- What the exercise asks
All of the data that follows needs to be printed again, exactly as it reads.

- Dataset content
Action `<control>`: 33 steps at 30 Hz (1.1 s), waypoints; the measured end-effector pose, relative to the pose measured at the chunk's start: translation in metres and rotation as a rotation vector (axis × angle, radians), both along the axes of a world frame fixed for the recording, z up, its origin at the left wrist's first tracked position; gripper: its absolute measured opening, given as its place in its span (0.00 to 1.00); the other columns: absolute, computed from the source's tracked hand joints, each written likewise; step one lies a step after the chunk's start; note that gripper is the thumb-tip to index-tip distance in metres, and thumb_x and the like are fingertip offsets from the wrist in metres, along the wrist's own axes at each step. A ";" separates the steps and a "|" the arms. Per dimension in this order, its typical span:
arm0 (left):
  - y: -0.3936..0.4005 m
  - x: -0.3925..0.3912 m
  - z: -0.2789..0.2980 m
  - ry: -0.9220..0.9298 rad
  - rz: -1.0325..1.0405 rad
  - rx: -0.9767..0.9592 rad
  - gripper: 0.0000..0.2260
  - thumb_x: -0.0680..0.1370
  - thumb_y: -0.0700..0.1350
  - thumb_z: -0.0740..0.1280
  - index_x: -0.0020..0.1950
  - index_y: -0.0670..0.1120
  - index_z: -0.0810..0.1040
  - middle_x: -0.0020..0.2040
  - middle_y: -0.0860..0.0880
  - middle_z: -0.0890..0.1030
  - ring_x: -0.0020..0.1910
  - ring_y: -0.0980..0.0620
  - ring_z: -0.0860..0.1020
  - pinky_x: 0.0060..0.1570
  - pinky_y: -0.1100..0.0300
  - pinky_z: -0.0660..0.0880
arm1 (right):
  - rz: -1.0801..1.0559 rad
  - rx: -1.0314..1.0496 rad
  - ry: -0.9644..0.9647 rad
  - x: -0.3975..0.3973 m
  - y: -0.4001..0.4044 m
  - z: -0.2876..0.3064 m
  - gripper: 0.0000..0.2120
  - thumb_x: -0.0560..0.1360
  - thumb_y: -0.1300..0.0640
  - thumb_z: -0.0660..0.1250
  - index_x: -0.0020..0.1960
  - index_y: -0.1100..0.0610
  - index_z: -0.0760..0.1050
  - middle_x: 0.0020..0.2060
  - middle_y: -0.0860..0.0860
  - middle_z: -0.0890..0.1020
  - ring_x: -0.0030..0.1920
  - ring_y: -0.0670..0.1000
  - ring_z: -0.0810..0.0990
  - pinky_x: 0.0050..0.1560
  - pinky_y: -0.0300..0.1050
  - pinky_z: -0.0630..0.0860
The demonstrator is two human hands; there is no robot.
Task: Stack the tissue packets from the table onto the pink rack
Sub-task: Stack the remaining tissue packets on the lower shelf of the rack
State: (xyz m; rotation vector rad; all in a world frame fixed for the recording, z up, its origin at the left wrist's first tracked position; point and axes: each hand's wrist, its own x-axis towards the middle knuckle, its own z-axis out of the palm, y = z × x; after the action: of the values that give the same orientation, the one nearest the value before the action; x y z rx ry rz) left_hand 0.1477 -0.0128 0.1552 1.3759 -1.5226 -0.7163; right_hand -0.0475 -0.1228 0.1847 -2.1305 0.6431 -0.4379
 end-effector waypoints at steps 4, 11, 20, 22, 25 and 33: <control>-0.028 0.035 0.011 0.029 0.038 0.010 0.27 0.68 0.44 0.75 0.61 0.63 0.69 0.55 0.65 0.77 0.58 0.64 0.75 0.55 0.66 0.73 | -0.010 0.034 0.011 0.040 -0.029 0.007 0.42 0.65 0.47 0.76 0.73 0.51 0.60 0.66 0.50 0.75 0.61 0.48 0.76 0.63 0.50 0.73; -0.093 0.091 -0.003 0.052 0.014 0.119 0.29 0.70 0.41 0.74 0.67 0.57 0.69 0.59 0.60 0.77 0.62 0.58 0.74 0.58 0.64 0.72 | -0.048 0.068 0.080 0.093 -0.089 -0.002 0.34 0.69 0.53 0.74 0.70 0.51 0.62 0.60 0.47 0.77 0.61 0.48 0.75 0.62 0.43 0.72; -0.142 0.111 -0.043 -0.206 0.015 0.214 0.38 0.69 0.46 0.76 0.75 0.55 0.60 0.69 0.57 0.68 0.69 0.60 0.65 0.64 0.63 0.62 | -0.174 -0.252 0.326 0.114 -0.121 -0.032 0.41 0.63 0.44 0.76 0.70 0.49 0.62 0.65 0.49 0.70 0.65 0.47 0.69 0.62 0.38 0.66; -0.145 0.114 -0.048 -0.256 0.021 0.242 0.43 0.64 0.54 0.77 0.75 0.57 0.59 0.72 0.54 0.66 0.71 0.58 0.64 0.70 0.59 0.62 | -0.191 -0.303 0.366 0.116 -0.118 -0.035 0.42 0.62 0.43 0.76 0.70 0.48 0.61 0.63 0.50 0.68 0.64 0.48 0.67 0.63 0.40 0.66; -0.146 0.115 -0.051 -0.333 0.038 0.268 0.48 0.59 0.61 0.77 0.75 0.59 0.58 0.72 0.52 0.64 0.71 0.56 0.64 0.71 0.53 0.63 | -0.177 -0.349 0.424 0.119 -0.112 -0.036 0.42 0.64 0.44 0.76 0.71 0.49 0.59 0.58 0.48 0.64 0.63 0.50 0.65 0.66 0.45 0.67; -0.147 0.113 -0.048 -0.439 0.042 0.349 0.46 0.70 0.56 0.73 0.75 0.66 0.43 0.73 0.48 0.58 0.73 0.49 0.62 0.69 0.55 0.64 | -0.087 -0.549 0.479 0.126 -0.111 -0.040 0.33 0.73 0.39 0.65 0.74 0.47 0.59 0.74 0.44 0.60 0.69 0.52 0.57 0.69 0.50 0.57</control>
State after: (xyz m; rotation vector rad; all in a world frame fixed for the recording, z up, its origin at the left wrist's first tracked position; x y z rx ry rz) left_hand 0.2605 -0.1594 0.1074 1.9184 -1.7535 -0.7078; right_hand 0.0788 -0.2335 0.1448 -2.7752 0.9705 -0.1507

- Output of the task
Action `<control>`: 33 steps at 30 Hz (1.1 s), waypoints; the measured end-effector pose, relative to the pose measured at the chunk's start: translation in metres and rotation as a rotation vector (axis × angle, radians), both along the axes of a world frame fixed for the recording, z up, its origin at the left wrist's first tracked position; gripper: its absolute measured opening, given as its place in its span (0.00 to 1.00); the other columns: absolute, computed from the source's tracked hand joints, each written likewise; step one lies a step after the chunk's start; note that gripper is the thumb-tip to index-tip distance in metres, and thumb_x and the like are fingertip offsets from the wrist in metres, along the wrist's own axes at each step. A ";" separates the steps and a "|" the arms. Per dimension in this order, its typical span:
arm0 (left):
  - y: -0.3936..0.4005 m
  - x: -0.3925..0.3912 m
  - z: -0.2789..0.2980 m
  - ry: -0.9220..0.9298 rad
  - rz: -1.0325..1.0405 rad
  - rx: -0.9767..0.9592 rad
  - gripper: 0.0000..0.2260
  - thumb_x: -0.0680..0.1370
  - thumb_y: -0.0700..0.1350
  - thumb_z: -0.0740..0.1280
  - index_x: -0.0020..0.1950
  - index_y: -0.0670..0.1120
  - index_z: -0.0810..0.1040
  - middle_x: -0.0020..0.2040
  - middle_y: -0.0860..0.0880
  - middle_z: -0.0890..0.1030
  - ring_x: -0.0020..0.1910
  - ring_y: -0.0980..0.0620
  - ring_z: -0.0860..0.1020
  - pinky_x: 0.0060..0.1570
  - pinky_y: -0.1100..0.0300
  - pinky_z: -0.0660..0.0880
arm1 (right):
  - rz: -1.0801..1.0559 rad
  - rx: -1.0314..1.0496 rad
  - ry: -0.9644..0.9647 rad
  - x: -0.3975..0.3973 m
  - y: -0.4001..0.4044 m
  - z: -0.2876..0.3064 m
  - gripper: 0.0000..0.2120
  - thumb_x: -0.0560..0.1360
  - thumb_y: -0.1300..0.0640
  - thumb_z: -0.0660..0.1250
  - index_x: -0.0020..0.1960
  - index_y: -0.1100..0.0610
  - index_z: -0.0760..0.1050
  - middle_x: 0.0020..0.2060
  - middle_y: -0.0860..0.0860
  - middle_z: -0.0890..0.1020
  - ring_x: -0.0030..0.1920
  - ring_y: -0.0670..0.1000
  - ring_z: -0.0810..0.0990
  - pinky_x: 0.0050..0.1560
  - pinky_y: -0.0300..0.1050
  - pinky_z: -0.0630..0.0860
The demonstrator is two human hands; there is no robot.
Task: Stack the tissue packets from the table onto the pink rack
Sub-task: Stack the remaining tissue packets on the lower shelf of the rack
State: (xyz m; rotation vector rad; all in a world frame fixed for the recording, z up, its origin at the left wrist's first tracked position; point and axes: each hand's wrist, its own x-axis towards the middle knuckle, its own z-axis out of the palm, y = z × x; after the action: of the values that give the same orientation, the one nearest the value before the action; x y z rx ry rz) left_hand 0.1477 -0.0128 0.1552 1.3759 -1.5226 -0.7163; right_hand -0.0475 -0.1228 0.1847 -2.1305 0.6431 -0.4379
 end-effector waypoints at steps 4, 11, 20, 22, 25 and 33: <control>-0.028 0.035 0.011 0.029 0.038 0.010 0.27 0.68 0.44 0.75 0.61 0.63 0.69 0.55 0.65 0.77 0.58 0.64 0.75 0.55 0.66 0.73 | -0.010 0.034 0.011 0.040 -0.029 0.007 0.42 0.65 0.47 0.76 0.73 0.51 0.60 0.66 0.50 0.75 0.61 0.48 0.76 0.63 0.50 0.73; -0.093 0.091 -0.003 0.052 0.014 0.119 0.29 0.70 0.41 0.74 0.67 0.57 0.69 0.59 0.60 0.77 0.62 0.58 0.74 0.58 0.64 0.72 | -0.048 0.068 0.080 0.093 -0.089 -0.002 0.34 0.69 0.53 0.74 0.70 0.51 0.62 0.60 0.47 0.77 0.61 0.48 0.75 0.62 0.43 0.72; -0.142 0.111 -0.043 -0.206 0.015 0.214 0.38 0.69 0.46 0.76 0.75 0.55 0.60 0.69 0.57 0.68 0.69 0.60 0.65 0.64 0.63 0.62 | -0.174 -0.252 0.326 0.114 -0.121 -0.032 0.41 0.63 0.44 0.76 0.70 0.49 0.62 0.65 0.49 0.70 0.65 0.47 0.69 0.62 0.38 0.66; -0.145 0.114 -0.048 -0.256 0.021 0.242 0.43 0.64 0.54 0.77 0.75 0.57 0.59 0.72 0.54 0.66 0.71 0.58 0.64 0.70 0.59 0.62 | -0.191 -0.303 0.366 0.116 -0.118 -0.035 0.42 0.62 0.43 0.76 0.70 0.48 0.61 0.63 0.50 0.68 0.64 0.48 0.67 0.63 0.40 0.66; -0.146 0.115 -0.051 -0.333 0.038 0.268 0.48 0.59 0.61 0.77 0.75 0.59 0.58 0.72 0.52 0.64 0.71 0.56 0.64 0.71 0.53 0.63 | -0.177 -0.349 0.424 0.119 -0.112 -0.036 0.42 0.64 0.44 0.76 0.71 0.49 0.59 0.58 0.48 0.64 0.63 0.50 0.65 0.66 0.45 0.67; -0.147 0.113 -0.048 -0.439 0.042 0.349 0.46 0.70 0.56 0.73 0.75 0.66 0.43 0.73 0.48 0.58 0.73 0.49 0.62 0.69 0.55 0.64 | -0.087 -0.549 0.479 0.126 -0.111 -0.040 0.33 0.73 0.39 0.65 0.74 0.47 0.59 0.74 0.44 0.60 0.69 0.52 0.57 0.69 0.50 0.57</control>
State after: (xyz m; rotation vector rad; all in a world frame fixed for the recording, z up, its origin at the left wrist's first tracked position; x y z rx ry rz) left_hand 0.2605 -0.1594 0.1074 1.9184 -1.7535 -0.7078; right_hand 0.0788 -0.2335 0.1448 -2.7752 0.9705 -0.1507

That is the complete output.